→ **Assignment**
Copy out, unchanged, every line from the start of the records to the line that contains "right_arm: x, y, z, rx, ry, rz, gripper", and stop there.

→ **Source information**
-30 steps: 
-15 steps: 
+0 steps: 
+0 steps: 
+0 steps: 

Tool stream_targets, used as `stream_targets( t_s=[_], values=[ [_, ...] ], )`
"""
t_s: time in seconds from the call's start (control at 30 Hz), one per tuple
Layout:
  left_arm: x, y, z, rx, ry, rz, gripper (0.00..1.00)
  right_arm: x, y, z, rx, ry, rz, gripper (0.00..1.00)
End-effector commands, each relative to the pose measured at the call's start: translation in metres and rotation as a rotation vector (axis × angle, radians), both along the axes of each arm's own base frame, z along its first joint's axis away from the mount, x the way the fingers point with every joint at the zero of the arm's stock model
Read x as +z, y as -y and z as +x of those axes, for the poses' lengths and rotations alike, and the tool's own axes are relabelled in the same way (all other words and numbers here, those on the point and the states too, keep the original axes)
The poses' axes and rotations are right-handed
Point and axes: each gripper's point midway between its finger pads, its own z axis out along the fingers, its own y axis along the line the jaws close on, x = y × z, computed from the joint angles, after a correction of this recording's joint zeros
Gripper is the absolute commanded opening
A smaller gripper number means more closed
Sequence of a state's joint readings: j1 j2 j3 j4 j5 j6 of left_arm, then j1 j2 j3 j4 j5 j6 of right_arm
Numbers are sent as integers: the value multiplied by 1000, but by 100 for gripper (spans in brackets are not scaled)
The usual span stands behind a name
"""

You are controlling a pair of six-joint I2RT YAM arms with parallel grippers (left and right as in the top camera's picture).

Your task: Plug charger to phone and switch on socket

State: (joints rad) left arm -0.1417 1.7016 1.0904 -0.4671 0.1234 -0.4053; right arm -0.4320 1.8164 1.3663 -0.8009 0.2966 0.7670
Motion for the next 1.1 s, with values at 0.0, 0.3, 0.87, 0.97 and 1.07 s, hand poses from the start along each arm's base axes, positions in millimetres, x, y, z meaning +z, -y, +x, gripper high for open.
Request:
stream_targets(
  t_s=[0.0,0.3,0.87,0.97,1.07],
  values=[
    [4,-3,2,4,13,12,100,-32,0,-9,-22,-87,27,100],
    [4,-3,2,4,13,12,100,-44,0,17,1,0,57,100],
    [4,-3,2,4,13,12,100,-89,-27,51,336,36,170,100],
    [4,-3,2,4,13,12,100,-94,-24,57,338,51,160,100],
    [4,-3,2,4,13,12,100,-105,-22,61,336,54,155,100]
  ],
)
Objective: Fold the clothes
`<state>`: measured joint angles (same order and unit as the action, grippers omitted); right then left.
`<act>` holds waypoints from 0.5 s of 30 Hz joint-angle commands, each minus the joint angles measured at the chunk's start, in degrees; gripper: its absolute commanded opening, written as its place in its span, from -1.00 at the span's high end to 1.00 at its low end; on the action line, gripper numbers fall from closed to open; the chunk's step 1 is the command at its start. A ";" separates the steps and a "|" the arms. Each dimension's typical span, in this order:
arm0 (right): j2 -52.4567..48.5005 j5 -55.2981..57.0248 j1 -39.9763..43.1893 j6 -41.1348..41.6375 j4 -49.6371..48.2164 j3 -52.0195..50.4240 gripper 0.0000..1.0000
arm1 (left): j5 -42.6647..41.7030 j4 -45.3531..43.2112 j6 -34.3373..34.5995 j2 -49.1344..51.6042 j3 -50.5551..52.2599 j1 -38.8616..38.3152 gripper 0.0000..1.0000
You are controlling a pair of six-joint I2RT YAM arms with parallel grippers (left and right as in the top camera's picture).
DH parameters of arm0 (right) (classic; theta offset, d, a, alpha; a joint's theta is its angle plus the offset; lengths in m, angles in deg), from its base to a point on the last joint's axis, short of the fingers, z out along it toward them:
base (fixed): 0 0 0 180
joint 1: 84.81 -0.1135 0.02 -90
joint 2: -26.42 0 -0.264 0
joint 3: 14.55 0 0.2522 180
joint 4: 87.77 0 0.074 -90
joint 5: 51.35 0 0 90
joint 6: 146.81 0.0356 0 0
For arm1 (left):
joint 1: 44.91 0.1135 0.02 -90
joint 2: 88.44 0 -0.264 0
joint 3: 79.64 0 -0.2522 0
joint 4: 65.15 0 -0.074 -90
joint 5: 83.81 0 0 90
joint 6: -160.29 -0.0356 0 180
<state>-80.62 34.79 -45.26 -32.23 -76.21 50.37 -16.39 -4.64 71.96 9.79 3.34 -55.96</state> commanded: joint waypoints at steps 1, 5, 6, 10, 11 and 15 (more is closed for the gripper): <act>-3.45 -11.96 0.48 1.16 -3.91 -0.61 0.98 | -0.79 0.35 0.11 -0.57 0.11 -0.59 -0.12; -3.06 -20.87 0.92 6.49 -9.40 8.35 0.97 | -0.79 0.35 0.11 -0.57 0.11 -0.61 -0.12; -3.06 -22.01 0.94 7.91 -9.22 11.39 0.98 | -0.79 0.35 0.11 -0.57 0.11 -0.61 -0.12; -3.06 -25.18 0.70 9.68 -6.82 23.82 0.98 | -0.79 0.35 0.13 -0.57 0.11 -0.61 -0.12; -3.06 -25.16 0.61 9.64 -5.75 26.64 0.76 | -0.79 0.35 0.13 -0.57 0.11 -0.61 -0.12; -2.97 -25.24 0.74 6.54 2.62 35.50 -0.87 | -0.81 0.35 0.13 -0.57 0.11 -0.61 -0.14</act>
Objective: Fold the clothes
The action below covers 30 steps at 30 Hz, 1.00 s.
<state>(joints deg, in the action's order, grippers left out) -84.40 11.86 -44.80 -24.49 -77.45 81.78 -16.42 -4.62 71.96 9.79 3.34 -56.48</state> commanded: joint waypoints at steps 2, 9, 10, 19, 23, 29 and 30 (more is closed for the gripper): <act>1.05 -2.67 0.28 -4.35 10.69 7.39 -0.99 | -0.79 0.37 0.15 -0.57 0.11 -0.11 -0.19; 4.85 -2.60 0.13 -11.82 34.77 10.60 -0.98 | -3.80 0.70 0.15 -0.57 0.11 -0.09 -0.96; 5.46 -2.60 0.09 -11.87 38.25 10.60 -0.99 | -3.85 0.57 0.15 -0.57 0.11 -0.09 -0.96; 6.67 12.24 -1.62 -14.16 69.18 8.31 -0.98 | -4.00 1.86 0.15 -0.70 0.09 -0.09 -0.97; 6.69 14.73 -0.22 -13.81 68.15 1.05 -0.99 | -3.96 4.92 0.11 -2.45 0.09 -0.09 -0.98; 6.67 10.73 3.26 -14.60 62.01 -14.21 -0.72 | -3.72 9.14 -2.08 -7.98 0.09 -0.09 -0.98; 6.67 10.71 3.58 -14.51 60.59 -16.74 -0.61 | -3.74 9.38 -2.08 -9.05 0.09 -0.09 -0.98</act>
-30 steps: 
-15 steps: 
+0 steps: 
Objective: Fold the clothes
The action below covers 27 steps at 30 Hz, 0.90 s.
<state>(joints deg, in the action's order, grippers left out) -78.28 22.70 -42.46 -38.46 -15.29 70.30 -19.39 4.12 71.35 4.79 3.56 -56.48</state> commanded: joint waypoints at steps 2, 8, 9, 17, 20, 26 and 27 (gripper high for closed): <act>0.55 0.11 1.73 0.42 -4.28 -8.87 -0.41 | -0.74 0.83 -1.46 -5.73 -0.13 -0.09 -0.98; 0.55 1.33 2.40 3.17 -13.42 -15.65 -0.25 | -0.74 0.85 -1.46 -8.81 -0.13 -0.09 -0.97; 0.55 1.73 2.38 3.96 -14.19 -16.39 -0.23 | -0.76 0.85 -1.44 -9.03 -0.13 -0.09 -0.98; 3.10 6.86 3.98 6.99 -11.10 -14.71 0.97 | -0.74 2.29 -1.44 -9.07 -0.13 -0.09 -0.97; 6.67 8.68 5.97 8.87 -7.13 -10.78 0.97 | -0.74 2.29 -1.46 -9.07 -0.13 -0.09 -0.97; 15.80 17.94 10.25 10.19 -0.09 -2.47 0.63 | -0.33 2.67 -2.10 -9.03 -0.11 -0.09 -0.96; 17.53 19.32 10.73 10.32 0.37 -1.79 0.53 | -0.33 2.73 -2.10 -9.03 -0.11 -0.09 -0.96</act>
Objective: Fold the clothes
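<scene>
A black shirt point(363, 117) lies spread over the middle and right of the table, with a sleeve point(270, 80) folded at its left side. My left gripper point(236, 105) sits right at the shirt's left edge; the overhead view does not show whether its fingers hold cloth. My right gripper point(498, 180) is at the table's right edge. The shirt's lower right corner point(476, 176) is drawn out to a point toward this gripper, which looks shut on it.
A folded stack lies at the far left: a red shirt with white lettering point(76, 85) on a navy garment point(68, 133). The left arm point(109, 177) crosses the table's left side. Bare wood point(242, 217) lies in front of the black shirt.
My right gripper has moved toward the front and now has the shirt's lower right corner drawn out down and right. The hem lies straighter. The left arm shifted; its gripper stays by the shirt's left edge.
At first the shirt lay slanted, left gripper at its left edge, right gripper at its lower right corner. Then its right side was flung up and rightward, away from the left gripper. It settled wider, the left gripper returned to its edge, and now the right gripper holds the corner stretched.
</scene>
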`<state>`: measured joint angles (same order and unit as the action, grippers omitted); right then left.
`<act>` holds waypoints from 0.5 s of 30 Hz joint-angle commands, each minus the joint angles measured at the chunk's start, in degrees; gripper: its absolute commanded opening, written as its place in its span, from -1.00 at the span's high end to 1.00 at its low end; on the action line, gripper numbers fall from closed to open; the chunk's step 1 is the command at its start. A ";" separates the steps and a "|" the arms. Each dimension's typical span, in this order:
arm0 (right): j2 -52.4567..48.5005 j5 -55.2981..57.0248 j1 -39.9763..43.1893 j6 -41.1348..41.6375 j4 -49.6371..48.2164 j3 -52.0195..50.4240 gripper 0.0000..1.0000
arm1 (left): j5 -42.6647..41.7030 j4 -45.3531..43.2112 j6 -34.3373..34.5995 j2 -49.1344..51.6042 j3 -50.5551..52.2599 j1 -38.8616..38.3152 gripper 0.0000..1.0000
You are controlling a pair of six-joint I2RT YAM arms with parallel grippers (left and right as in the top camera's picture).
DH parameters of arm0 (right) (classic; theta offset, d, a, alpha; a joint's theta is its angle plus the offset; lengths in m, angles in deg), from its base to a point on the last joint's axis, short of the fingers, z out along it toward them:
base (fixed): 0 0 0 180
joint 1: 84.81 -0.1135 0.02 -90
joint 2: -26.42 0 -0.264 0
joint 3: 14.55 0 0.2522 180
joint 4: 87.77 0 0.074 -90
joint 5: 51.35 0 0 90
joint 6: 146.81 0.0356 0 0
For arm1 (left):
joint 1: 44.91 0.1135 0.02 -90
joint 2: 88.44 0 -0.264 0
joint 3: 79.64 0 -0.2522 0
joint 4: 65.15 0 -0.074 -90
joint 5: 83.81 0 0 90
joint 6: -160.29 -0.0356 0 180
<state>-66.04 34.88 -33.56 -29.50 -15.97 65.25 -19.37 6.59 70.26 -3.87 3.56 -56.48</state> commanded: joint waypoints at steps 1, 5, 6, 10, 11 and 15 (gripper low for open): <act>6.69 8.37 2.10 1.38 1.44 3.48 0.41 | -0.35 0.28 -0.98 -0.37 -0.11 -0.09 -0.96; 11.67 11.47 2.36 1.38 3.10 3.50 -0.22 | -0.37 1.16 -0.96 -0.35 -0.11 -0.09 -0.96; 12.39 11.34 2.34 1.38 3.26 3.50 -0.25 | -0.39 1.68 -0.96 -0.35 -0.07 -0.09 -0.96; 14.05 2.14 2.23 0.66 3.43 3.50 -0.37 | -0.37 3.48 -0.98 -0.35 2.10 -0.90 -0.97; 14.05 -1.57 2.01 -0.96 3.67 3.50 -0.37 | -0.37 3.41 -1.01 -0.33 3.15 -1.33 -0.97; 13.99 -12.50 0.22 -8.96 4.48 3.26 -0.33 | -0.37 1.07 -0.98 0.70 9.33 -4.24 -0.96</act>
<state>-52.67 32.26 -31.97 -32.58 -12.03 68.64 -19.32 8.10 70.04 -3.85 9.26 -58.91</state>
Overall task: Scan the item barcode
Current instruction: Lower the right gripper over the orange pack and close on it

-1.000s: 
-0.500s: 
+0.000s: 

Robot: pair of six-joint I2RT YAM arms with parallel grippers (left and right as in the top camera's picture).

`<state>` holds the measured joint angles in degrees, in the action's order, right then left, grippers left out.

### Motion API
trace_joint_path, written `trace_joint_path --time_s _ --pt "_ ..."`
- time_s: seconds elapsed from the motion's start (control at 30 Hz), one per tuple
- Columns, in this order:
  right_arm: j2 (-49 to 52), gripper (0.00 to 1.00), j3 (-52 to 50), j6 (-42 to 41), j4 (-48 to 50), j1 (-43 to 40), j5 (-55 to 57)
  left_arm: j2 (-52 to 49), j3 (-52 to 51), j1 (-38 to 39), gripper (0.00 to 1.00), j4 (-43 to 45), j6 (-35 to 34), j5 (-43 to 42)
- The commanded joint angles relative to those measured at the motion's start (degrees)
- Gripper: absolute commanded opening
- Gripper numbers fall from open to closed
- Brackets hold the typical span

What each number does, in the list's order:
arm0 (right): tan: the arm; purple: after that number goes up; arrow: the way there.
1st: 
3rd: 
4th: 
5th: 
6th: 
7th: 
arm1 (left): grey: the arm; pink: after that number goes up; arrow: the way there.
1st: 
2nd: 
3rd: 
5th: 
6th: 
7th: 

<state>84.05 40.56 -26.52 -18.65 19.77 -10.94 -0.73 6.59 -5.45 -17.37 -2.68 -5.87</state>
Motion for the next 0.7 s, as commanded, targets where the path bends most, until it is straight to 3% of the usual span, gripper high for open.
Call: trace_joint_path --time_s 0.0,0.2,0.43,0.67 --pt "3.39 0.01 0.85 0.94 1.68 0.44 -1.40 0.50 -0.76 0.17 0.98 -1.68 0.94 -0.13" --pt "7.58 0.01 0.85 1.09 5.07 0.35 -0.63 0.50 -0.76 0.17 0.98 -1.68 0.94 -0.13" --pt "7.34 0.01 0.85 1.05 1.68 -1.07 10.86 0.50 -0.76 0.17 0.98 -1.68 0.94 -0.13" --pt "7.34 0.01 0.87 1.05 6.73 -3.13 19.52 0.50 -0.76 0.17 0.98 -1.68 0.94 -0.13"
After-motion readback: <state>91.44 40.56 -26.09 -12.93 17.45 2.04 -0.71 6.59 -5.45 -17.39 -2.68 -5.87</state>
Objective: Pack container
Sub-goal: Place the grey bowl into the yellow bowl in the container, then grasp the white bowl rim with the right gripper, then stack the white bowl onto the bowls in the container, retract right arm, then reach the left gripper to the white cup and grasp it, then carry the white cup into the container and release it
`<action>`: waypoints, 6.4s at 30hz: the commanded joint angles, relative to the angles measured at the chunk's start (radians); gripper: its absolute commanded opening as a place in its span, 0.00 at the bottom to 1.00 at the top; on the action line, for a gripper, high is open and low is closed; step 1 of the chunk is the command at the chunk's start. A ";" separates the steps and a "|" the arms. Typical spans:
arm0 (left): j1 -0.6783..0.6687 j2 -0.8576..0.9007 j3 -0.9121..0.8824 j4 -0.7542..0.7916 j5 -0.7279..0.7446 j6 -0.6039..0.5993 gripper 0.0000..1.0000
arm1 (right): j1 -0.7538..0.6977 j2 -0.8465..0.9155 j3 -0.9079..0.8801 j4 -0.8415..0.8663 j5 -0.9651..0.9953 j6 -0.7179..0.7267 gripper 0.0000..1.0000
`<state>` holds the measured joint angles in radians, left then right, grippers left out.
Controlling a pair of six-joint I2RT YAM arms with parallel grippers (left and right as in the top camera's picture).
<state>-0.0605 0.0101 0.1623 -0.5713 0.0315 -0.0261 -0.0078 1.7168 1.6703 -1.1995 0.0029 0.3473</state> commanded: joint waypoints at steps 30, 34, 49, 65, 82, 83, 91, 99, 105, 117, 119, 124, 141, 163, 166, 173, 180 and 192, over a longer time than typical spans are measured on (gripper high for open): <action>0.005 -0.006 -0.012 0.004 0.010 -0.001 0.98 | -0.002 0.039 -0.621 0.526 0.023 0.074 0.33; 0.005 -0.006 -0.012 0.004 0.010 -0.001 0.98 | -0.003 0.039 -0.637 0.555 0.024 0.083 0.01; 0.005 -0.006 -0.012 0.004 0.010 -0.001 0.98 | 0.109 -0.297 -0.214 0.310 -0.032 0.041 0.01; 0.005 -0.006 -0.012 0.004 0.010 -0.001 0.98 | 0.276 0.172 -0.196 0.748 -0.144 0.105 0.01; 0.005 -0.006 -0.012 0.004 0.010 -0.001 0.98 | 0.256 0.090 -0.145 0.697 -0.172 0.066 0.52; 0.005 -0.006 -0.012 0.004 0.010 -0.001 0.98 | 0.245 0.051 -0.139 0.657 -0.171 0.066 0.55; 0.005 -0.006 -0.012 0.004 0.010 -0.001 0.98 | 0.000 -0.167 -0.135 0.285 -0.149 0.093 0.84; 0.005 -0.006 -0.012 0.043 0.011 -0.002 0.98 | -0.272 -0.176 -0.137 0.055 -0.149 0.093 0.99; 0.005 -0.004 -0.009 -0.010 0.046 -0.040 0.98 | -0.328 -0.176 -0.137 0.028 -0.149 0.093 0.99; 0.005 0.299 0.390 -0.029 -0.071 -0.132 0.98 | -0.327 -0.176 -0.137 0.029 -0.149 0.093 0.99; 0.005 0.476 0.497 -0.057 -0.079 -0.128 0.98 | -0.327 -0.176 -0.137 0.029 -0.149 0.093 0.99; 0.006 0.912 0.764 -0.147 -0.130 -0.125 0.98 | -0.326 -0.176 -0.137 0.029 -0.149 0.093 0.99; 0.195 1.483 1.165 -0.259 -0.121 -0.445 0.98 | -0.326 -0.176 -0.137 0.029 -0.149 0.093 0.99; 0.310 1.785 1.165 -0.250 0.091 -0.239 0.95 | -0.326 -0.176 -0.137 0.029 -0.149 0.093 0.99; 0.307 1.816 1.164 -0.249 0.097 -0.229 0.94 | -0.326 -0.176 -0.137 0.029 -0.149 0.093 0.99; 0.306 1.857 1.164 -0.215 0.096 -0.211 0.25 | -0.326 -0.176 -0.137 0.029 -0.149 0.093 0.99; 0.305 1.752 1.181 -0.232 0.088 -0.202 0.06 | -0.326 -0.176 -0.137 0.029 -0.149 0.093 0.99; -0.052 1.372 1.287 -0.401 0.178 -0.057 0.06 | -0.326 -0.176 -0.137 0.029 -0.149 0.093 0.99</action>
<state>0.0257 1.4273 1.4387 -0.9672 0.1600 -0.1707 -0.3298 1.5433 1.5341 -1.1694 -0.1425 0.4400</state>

→ **Solution for this problem**
-30 steps: 
-15 steps: 
+0 steps: 
+0 steps: 
+0 steps: 

Tool stream_targets, used as `stream_targets( t_s=[_], values=[ [_, ...] ], )`
"""
t_s: time in seconds from the call's start (control at 30 Hz), one per tuple
Layout:
  left_arm: x, y, z, rx, ry, rz, gripper (0.00..1.00)
  right_arm: x, y, z, rx, ry, rz, gripper (0.00..1.00)

There is no more to the output, and the exercise is done.